*What the task requires:*
Begin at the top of the following data. Copy each line exactly until you have copied the line containing "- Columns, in".

*Records for this exercise:*

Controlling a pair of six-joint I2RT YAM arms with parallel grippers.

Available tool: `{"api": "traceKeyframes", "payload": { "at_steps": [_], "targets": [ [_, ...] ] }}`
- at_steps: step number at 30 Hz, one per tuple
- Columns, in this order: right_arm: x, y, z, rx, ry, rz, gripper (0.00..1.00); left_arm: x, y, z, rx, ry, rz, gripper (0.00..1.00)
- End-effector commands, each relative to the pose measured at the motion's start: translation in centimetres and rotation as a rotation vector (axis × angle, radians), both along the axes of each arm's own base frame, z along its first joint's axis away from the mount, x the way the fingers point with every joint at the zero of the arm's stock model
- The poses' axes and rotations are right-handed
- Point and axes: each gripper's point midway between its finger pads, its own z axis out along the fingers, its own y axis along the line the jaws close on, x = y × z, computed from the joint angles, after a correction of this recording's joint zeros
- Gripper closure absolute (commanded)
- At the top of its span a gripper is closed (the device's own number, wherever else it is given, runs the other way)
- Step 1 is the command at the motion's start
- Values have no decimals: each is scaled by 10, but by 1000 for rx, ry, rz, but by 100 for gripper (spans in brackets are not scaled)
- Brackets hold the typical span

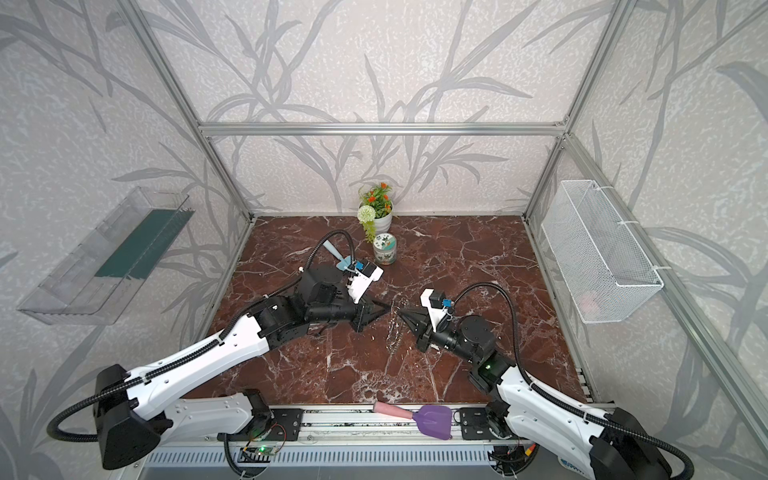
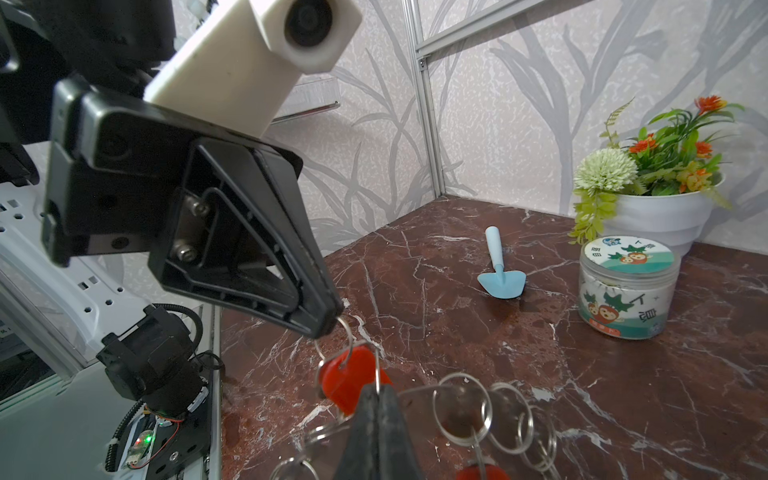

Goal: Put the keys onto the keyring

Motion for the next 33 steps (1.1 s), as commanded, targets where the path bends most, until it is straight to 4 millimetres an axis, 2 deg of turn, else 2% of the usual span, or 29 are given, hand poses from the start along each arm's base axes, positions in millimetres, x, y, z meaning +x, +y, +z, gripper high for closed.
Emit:
{"api": "traceKeyframes", "payload": {
  "at_steps": [1,10,33],
  "targets": [
    [1,2,31,61,-61,-3,100,0,-5,0,-8,-2,-8,100],
    [2,-1,32,68,-63,-18,100,0,-7,-15,34,19,-6,100],
    [0,2,27,64,-41,-4,100,17,-7,-26,-10,78,130,100]
  ]
}}
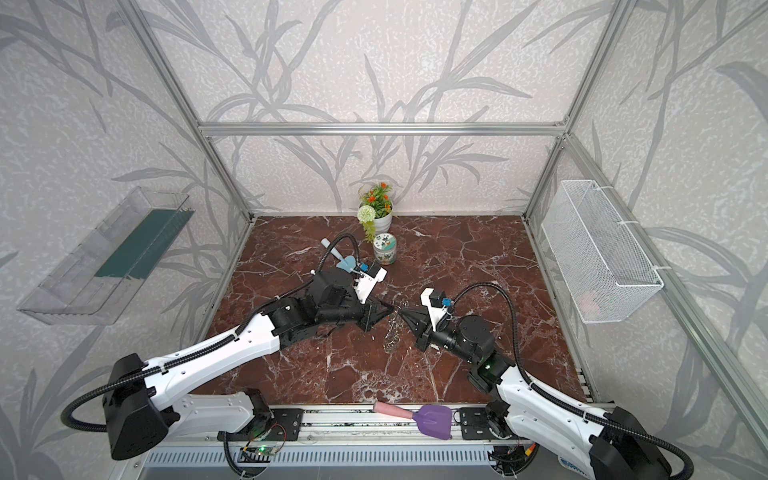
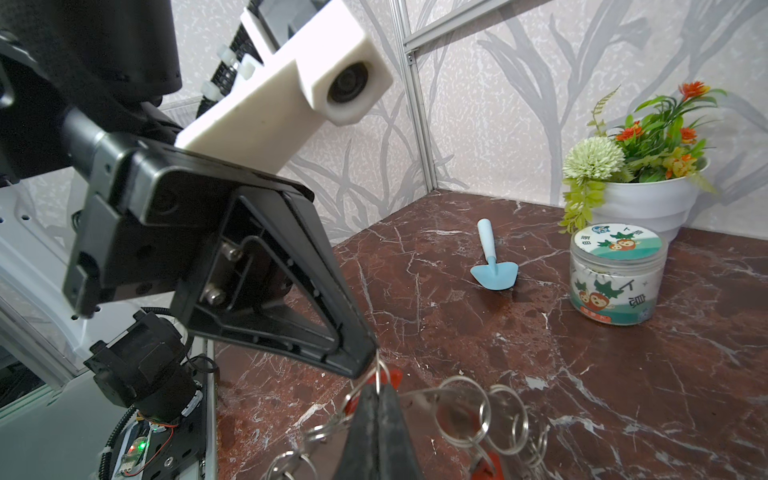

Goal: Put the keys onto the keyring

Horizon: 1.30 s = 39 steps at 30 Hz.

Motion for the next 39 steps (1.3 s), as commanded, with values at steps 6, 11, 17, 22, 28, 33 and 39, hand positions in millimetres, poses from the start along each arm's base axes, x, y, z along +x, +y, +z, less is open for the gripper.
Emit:
{"api": "traceKeyframes", "payload": {
  "at_steps": [6,11,17,22,28,33,39],
  "targets": [
    [-2,3,29,65,-64,10,100,9,0,-4,-52,27,83,100],
    [-2,3,27,64,-63,10,100,12,5,-7,-51,32,125,100],
    [-1,2,26,63,-65,2,100,13,11,-12,-35,45,157,100],
    [-1,2,28,67,-71,-1,100,12,16,-27,-9,85,187,100],
    [0,0,26,64,-72,-11,100,12,23,-39,-5,136,242,100],
    [0,1,26,68,-72,-9,100,12,23,-48,-3,170,258,100],
    [0,1,26,66,-74,-6,100,10,18,-41,-32,159,229,100]
  ]
}}
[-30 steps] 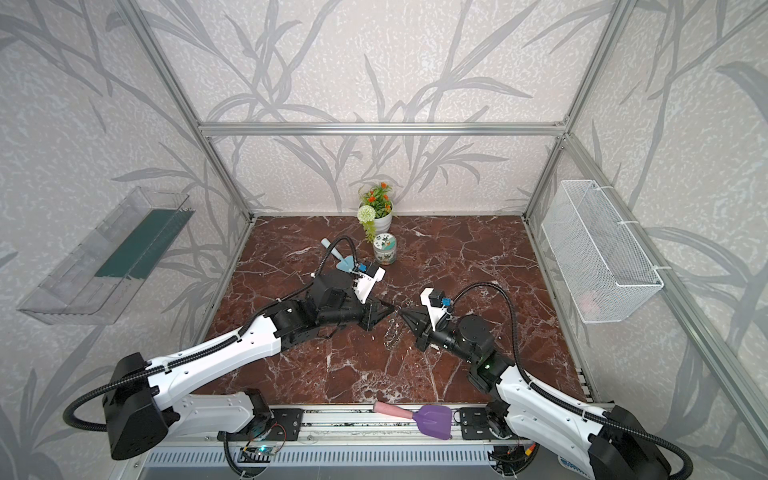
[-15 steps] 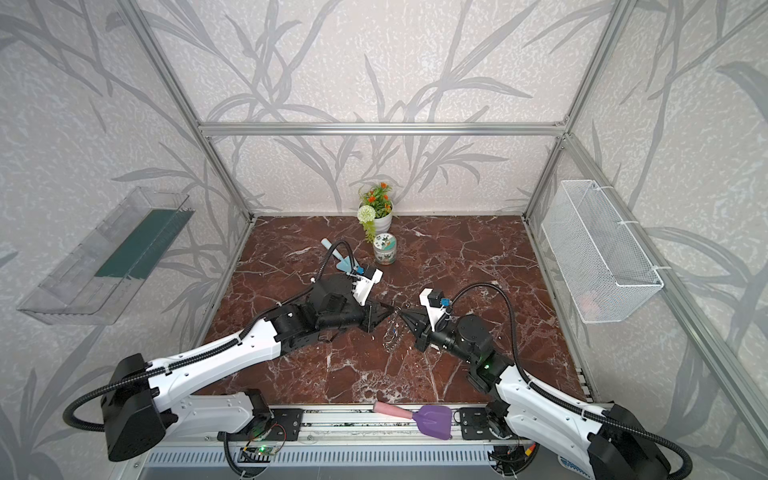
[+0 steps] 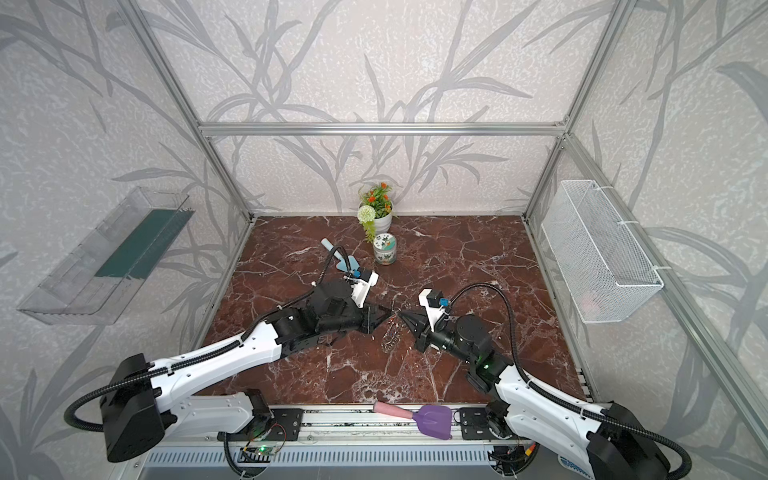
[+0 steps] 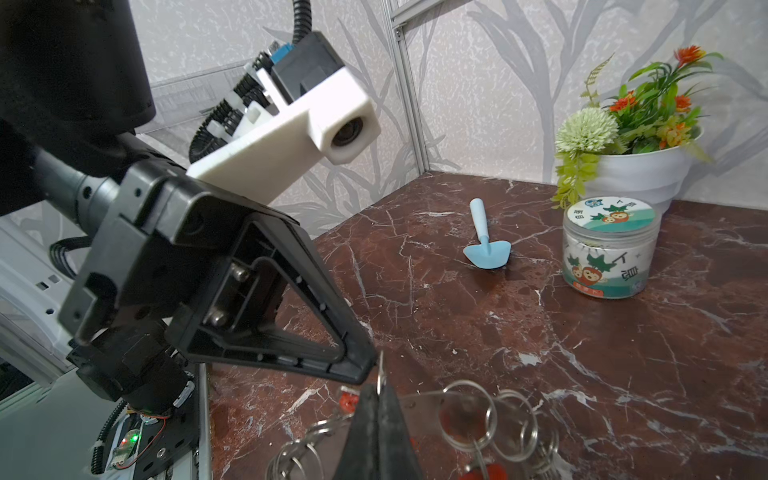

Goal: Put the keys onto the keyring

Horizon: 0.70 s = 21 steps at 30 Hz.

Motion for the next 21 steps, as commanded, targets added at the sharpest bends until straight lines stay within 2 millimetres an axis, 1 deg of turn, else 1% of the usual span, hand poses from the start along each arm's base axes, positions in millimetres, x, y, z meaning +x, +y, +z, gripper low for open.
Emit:
{"api": "traceKeyframes", "payload": {
  "at_steps": [1,4,7,11,15,18,21],
  "targets": [
    [-4,1,40,97,-115,12,100,3,9,-12,33,15,38,100],
    [-3,0,40,97,-117,6,100,2,9,-12,37,15,34,100],
    [-3,1,39,100,-121,11,100,-4,-1,-10,2,28,-22,100],
    [-3,2,40,104,-124,14,100,-9,-9,-15,9,59,-74,100],
    [-3,3,41,104,-127,17,100,-9,-10,-14,-8,79,-94,93],
    [-3,2,41,105,-133,18,100,-9,-7,-13,-36,101,-104,90],
    [-3,2,42,107,-138,17,100,-7,-1,-8,-62,118,-118,83]
  ]
}}
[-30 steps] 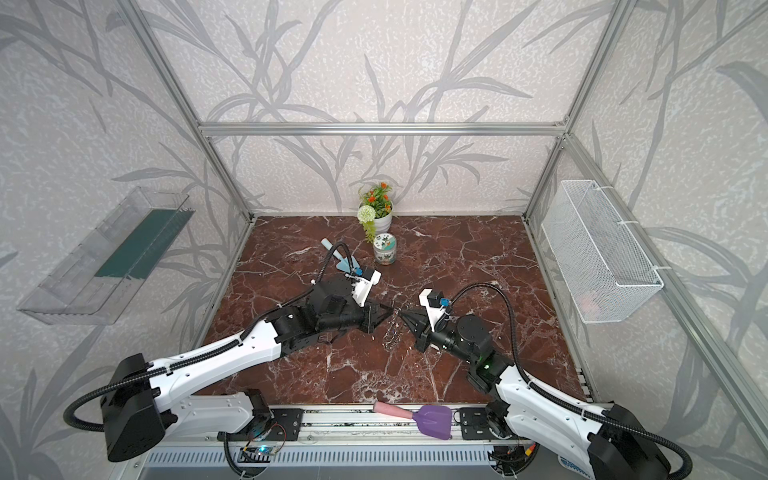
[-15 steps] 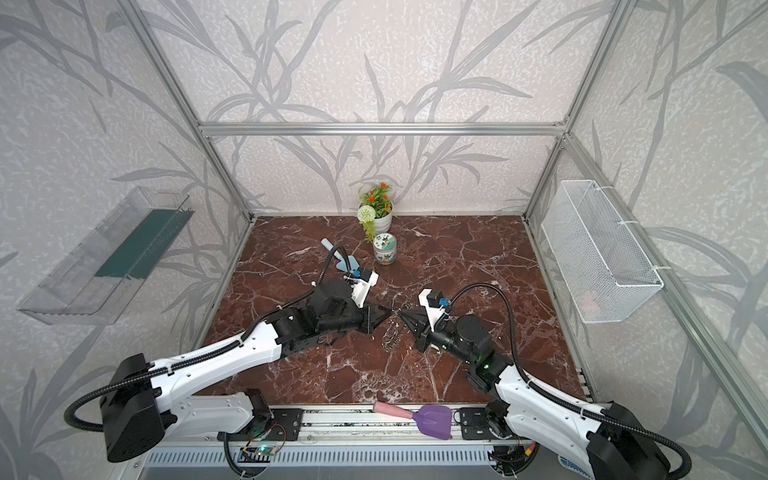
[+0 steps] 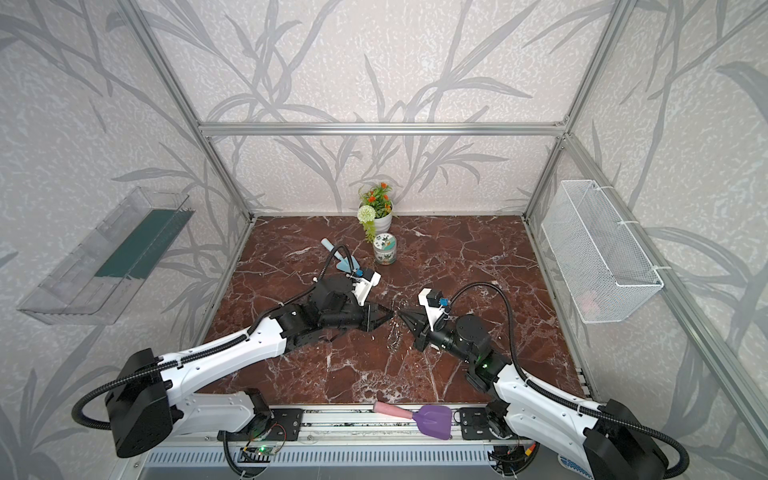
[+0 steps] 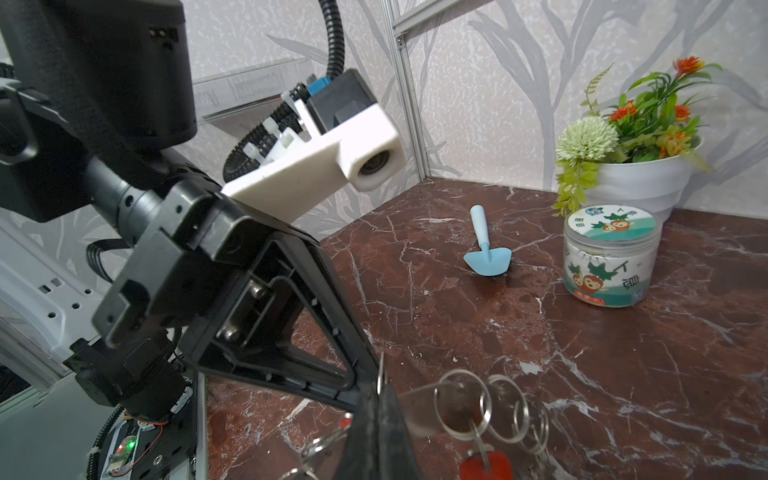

*Exercise output:*
Controlling a pair of six-joint I2RT YAM arms with parallel grippers.

Available tool: `{"api": "traceKeyframes", "payload": { "at_steps": [_], "targets": [ [_, ...] ] }}`
- at_steps: step number at 30 Hz, one per tuple
- Columns, in this order: right_arm: x, y, z, rx, ry, rz, gripper (0.00..1.00); left_arm: x, y, z, rx, ry, rz, gripper (0.00..1.00)

This answer requires no additional content.